Your answer must be the data repeated exactly, with no pictures in it.

Data excerpt →
--
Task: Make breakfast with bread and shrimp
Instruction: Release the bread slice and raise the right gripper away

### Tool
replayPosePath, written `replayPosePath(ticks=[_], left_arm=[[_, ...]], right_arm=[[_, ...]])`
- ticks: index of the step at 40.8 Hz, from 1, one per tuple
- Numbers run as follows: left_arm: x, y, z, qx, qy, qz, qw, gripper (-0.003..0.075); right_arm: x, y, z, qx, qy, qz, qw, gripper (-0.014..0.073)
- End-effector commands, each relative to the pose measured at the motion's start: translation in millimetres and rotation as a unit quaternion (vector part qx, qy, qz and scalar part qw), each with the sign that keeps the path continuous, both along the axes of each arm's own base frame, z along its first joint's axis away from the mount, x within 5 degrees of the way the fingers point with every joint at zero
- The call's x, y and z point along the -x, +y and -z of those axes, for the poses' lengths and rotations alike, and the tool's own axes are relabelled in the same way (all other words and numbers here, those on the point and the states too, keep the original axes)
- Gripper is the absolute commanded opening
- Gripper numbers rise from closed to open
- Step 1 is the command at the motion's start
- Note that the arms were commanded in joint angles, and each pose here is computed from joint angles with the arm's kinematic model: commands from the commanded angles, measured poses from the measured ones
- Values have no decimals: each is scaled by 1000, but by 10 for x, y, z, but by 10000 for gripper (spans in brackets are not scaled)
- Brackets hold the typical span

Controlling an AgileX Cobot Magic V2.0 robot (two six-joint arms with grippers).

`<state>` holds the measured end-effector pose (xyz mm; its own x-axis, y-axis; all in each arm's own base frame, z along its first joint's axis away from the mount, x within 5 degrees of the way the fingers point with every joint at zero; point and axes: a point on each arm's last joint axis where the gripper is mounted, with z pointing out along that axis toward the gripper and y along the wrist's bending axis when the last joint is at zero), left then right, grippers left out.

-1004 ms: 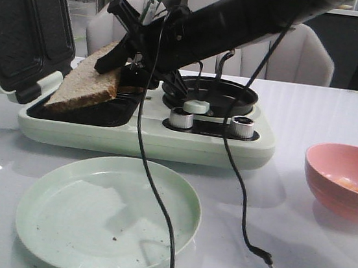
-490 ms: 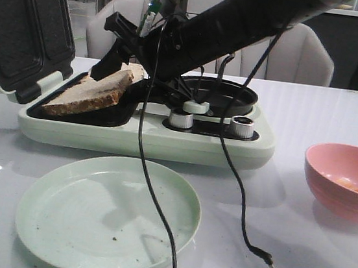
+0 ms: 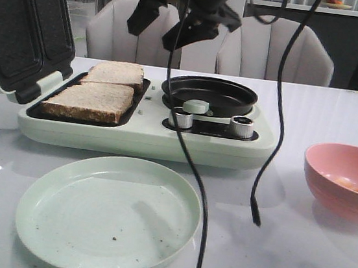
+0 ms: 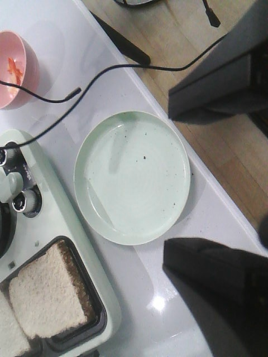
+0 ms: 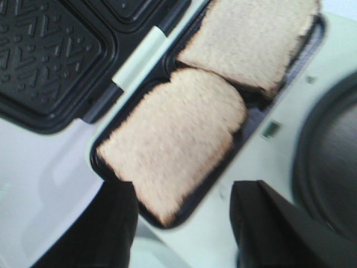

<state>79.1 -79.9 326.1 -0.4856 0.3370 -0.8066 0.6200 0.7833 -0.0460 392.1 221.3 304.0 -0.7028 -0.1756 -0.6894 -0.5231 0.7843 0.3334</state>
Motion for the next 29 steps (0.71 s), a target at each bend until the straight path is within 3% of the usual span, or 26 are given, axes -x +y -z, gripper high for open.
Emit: replayPosePath(ticks=[1,6,10,29], left_arm=[[-7,-32,-128,33,-30,11,999,486],[-7,-32,-128,33,-30,11,999,486],[-7,-32,-128,33,-30,11,999,486],[-7,-32,-128,33,-30,11,999,486]], right_arm=[[232,-197,-577,14,-44,26,999,483],[440,-380,-707,77,-57,45,994,483],[659,-517,-733,101,-70,52,991,483],[2017,-1218,-658,96,-116,61,987,483]])
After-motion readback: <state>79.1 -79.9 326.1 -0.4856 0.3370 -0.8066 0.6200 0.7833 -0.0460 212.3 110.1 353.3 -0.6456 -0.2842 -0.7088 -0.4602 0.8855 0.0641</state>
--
Exercise answer →
Task: Make breakfast with bread and shrimp
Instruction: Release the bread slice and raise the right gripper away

### Tool
replayPosePath, written `replayPosePath(ticks=[_], left_arm=[[_, ...]], right_arm=[[_, ...]])`
- ticks: index of the step at 40.8 Hz, from 1, one per tuple
- Numbers run as follows: left_arm: x, y, z, qx, qy, qz, qw, gripper (-0.003..0.075); right_arm: x, y, z, qx, qy, qz, qw, gripper (-0.014..0.073)
- End-effector commands, each relative to the pose measured at the motion's start: translation in millimetres and rotation as a unit quaternion (vector part qx, qy, qz and scalar part qw), each with the sign that keeps the path continuous, both along the axes of each arm's own base frame, z along its first joint's axis away from the mount, x within 5 degrees of the way the fingers point with every joint at zero
- The call's x, y and z point along the -x, +y and -z of those axes, for the poses' lengths and rotations alike, and the tool's own axes are relabelled in the same way (all other words and numbers here, those on the point and the states too, keep the original axes)
- Gripper is the absolute commanded opening
- Gripper numbers rise from closed to open
- Step 1 is the command at the motion's start
- Note that the arms were commanded in joint angles, and each pose here is computed from joint angles with the arm's kinematic model: commands from the commanded angles, measured poses from the measured ones
- Values have no decimals: each is scaled by 1000, but by 10 for x, y, z, but by 10000 for gripper (spans in brackets are not scaled)
- Brackets hold the typical span

Controlling an AgileX Cobot Magic V2.0 robot (two six-joint arms with grippers).

`<state>` holds the measured end-effector pose (xyz mm; its own x-axis, y-axis; all in each arm's own base frame, z along its first joint's axis away from the mount, x within 5 degrees of the way the fingers point with every joint at zero; point and axes: a point on each arm's last joint axis where the gripper is mounted, with z pointing out along that axis toward the gripper and y along the wrist's bending axis when the last joint is at zero), left then right, grippers left out.

-1004 ms: 
-490 ms: 
+0 ms: 
+0 ms: 
+0 ms: 

<state>79.1 -79.9 326.1 -0.4856 0.3370 -0.8066 0.6200 0.7833 -0.0460 392.1 221.3 304.0 -0.7028 -0.1756 -0.6894 -0.5231 0.7843 0.3334</state>
Motion for the next 29 steps (0.71 s), a target at each bend until the straight path is within 3% of the usual span, or 26 are given, axes -x +y -z, gripper high for open.
Emit: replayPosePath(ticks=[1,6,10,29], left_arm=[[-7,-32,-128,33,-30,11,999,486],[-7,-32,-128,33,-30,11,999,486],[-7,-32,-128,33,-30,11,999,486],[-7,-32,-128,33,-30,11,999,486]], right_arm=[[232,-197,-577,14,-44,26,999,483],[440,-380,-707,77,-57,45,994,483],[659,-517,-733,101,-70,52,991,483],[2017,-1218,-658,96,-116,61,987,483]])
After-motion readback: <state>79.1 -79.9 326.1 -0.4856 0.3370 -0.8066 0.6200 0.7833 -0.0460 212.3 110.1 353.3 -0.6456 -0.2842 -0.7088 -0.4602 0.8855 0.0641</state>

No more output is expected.